◆ **Problem**: From the line with "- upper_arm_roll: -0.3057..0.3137" to the last line of the material, both inclusive, transcribe every line exactly and nothing else.

====== Collected material

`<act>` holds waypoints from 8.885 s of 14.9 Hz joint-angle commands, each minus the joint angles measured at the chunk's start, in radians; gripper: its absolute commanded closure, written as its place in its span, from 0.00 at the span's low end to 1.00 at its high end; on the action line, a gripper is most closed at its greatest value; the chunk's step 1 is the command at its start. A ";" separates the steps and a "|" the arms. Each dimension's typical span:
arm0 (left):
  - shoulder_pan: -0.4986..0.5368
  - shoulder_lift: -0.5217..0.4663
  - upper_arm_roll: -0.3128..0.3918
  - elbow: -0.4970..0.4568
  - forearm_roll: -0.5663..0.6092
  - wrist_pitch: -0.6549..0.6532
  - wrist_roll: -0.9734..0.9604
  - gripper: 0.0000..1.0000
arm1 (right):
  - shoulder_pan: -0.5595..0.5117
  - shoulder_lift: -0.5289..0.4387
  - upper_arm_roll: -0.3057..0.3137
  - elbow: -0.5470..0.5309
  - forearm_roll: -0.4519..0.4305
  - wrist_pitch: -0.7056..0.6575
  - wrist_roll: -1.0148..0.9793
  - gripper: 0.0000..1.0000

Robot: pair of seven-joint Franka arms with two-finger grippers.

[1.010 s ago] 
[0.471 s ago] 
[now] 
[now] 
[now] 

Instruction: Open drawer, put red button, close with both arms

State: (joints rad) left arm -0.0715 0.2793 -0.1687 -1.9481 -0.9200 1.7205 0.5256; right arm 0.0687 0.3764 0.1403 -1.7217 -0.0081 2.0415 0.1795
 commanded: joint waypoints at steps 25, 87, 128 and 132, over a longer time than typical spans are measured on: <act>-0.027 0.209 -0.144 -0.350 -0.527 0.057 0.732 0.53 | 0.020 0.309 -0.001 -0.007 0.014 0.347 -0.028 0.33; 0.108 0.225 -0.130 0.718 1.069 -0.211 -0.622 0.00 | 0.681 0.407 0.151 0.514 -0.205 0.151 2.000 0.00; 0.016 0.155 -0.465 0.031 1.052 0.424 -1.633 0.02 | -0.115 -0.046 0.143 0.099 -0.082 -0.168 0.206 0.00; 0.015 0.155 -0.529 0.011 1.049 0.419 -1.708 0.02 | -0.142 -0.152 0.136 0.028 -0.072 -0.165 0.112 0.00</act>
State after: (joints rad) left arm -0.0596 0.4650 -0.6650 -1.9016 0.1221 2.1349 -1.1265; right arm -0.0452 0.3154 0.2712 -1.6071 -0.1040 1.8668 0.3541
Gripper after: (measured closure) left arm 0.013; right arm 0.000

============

◆ **Answer space**:
  - upper_arm_roll: -0.3057..0.3137
  - elbow: -0.5470..0.5309
  - forearm_roll: -0.4519..0.4305
  - wrist_pitch: -0.7056..0.6575
  - wrist_roll: -1.0148..0.9793
  - gripper: 0.0000..1.0000

Robot: pair of seven-joint Franka arms with two-finger grippers.

[1.010 s ago] 
[0.471 s ago] 
[now] 
[now] 
[now] 

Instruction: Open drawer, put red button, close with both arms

State: (joints rad) left arm -0.0715 0.2793 -0.1687 -1.9481 -0.9200 1.7205 0.5256; right arm 0.0687 0.3764 0.1403 -1.7217 -0.0081 2.0415 0.1795
 commanded: joint waypoints at steps 25, 87, 128 and 132, over a longer time than typical spans are measured on: <act>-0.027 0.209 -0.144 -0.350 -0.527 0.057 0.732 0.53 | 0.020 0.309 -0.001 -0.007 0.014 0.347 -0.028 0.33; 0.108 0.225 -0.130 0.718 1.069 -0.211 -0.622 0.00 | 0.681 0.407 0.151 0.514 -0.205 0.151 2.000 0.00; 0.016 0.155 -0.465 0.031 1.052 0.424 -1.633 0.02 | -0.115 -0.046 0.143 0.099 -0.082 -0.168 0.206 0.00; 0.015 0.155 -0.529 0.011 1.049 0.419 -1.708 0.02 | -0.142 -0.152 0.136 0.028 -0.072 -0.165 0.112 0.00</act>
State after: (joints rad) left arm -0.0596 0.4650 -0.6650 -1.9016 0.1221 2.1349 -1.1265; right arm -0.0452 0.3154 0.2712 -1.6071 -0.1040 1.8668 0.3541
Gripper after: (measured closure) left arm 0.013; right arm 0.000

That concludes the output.